EXERCISE: Give the number of lines in this listing that contain "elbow", with no other words.

*** Begin section ***

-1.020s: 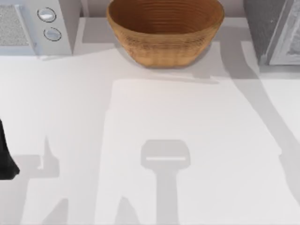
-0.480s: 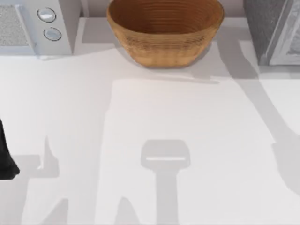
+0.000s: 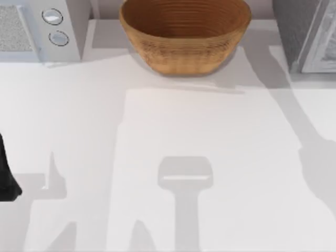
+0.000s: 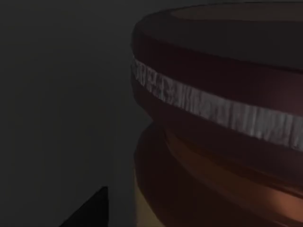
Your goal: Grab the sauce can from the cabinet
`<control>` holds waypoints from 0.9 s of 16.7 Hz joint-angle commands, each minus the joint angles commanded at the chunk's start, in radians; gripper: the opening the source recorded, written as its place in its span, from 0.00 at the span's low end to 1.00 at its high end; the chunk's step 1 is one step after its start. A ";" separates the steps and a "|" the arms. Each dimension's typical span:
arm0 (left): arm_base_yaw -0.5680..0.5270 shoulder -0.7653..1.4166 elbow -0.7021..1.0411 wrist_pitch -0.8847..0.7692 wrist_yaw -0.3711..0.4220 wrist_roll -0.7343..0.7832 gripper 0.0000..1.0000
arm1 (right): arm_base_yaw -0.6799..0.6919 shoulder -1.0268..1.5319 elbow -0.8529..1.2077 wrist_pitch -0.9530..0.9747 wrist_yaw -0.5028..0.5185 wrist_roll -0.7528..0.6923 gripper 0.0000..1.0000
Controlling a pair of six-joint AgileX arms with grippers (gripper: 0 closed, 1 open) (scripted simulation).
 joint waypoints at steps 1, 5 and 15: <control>0.000 0.000 0.000 0.000 0.000 0.000 1.00 | 0.000 0.000 0.000 0.000 0.000 0.000 1.00; 0.000 0.000 0.000 0.000 0.000 0.000 1.00 | 0.000 0.000 0.000 0.000 0.000 0.000 0.77; 0.000 0.000 0.000 0.000 0.000 0.000 1.00 | 0.000 0.000 0.000 0.000 0.000 0.000 0.02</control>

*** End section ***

EXPECTED ANSWER: 2